• [Exercise goal]
Filter the listing down to the lines containing the word "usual".

-*-*-

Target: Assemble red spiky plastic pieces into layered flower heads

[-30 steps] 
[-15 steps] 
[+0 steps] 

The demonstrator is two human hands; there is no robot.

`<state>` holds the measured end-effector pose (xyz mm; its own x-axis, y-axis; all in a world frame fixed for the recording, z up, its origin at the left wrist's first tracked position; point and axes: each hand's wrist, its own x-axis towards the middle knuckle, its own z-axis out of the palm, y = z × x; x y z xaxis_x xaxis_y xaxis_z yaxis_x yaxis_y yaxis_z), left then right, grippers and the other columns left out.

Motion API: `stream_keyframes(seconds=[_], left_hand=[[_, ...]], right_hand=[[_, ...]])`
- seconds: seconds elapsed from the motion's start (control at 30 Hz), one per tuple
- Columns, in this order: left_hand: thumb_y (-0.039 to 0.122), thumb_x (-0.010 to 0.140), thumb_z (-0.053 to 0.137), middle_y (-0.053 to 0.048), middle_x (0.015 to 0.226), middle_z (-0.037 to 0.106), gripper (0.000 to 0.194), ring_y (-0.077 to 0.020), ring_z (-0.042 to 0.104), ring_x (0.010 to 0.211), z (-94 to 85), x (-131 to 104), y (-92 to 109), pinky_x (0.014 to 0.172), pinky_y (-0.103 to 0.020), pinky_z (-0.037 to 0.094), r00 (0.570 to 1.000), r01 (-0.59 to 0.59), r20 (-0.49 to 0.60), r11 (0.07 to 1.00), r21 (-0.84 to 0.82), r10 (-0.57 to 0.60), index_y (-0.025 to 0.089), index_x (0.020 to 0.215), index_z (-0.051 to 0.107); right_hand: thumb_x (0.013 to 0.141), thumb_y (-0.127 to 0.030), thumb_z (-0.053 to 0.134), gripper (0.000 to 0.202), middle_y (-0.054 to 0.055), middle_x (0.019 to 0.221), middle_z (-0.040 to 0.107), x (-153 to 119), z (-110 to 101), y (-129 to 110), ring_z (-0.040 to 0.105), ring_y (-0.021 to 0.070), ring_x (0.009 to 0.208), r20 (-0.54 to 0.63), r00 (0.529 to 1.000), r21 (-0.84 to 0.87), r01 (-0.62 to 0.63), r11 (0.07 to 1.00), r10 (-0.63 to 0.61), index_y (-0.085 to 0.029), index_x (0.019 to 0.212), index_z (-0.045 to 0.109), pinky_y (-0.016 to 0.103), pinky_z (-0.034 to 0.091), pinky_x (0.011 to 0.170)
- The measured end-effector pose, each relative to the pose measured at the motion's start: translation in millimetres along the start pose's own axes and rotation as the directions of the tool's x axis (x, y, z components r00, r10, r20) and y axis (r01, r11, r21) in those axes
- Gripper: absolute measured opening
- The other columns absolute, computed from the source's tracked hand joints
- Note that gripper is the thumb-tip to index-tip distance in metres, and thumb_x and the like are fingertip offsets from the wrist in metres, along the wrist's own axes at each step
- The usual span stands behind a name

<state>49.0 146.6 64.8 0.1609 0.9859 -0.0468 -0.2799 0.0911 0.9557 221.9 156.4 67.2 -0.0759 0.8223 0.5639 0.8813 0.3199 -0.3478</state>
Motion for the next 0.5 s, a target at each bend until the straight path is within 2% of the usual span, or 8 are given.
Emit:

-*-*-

• [Response to the task]
- The usual span stands behind a name
Motion for the next 0.5 s, a target at each bend until the straight path is within 2% of the usual span, or 8 are given.

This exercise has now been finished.